Pros: Lots of nice features. Clear, easy-to-read display.
Cons: Only works some of the time, definitely not an acceptable trait in a speedometer.
Having recently gotten serious about bike-riding, it was time to get something to help me keep track of time, distance, and speed. I quickly learned that bicycle speedometers come in two varieties - wired and wireless. Not wanting to mess around with wires, the choice was a simple one for me. Thus I ended up with the Bell FreeFit Wireless Speedometer.
I was thrilled, at first. It's an inexpensive unit (around $20), and has many features. Installation was pretty quick, and the initial setup was a breeze. But my unit is going back to the store for one simple reason. It doesn't work consistently.
The basic process is to install a magnet to a spoke on the front wheel, and a sensor onto the frame of the bike, near the magnet. Every time the wheel turns, the magnet goes past the sensor, and one revolution is counted. The information is transmitted to the read-out computer which is attached to the handlebars.
Installation is a snap, if you know what you're doing. But it's pretty easy to make a mistake, whereby the magnet and sensor are not aligned properly. The magnet has to be facing out. And the metal side of the sensor has to be facing the magnet. The good news is that it's easy to adjust the pieces, and to test the connection. Simply spin the front wheel and look at the computer screen. If you see data changing, you know it's working properly.
Attaching the computer to the handlebars is also a simple matter. Just make sure you put it at an angle such that you can easily read it when riding.
When working with a wireless system, you have to worry about the wireless data exchange between the sensor and the display. If your bike is such that your handle bars are too far away from your front tire, you might have problems. But for most bikes, this shouldn't be a problem.
Once you have the unit installed, you have to do an initial set up. This is as simple as setting a digital watch. There are small buttons on the unit, one to scroll through the available settings, and one to enter your choices.
The first thing you have to enter is a code telling the system what size tire you have. Since accurate data relies on counting revolutions, this is the most important step to get correct. There is a chart in the instruction manual that converts bicycle type (road or mountain) and wheel sizes from 20 to 28 inches into a four digit code that needs to be entered.
After that, there are simple options such as choosing to display miles or kilometers, the preferred format of time, and whether you want to use pounds or kilograms for your weight. (You have to enter your weight in order for the computer to calculate the calories you've burned).
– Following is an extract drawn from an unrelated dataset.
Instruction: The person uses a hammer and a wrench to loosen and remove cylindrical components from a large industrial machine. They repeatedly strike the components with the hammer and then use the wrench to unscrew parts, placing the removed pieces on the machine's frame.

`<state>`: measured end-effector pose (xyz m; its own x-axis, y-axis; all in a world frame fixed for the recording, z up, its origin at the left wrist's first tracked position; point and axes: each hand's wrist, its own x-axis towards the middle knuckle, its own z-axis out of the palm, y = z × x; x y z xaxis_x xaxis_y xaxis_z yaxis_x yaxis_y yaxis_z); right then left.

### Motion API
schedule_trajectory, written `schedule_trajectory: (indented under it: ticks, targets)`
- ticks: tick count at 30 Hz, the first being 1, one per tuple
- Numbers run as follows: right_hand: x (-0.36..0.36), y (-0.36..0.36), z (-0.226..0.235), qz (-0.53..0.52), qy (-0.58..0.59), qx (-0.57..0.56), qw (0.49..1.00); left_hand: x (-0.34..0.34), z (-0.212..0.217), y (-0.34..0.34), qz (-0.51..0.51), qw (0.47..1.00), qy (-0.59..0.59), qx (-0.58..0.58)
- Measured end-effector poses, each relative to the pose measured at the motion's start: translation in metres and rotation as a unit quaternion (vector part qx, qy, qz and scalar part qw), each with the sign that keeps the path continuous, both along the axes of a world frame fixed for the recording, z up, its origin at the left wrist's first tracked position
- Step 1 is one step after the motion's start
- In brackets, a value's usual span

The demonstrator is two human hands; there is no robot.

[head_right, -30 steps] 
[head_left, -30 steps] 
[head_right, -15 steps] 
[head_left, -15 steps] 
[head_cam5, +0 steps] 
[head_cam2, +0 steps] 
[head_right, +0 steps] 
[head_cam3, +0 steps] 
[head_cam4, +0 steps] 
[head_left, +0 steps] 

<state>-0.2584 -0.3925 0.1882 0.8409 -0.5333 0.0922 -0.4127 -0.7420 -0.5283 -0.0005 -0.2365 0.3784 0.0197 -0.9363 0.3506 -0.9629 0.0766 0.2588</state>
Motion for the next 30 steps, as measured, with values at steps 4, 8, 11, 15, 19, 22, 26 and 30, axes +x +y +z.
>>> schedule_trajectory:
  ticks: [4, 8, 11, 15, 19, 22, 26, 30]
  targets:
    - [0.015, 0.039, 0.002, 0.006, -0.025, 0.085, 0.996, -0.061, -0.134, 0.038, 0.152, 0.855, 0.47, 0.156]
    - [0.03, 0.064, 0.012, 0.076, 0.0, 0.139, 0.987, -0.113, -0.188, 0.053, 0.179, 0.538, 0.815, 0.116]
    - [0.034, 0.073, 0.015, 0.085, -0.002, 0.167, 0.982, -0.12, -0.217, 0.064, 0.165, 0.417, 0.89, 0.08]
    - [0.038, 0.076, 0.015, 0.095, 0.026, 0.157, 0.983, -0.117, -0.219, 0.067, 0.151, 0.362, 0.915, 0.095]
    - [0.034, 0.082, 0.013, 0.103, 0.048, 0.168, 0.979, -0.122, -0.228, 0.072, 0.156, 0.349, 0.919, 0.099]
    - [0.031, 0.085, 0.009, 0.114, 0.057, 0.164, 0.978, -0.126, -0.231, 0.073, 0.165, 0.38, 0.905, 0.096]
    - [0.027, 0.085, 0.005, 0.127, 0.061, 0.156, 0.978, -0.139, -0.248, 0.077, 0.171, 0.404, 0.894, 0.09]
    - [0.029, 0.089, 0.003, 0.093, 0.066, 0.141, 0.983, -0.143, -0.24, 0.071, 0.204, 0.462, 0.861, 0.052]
Once you have the computer configured, and you've tested your installation by making sure the revolutions are being counted, you're ready to go.
The computer screen is split into two sections, each with its own information. The upper part of the screen shows your current speed and calories burned. Current speed is measured up to 125 mpg. Why it needs to go that high, I'm not sure. I know I certainly don't need 3 digits in my current speed readout. The calories burned is nothing more than an estimate, and should not be taken too literally. This screen also shows you if your current speed is higher than your average, or lower than your average.
The lower part of the screen shows your trip distance, the trip time, your total odometer, your average speed, your maximum speed, and the clock. But they don't all display at once, you have to choose which you want to see. The timer, distance, calories burned, and average speeds are all tied together. Meaning, resetting one will reset all four.
The screen is easy to read, with fairly large numbers. In certain lights, you'll want to use the backlight feature.
So, why is my unit going back to the store for a refund? Because it didn't work consistently. Oh, it works some of the time. But it doesn't work all of the time. And if you're trying to track your total distance, you need the unit to work all the time.
All seemed like it was working fine. Until I noticed that the current speed would drop to 0 while I was riding. Then it would pop back up to something that looked reasonable. A few minutes later it would show 0 again. Total trips would register as quite a bit lower in total miles than I know I them to be. In other words, at various times, the machine simply stopped reading my speed. I don't know whether the magnet wouldn't read the sensor properly, or if it couldn't send the data up to the computer on the handlebars. Regardless, no matter how many times I moved the pieces around, I would get these intermittent results.
So, I would say this is would be a decent product, if you can get it to work consistently. But my unit's a goner. I'll let you know which brand I try next, and how that one works out.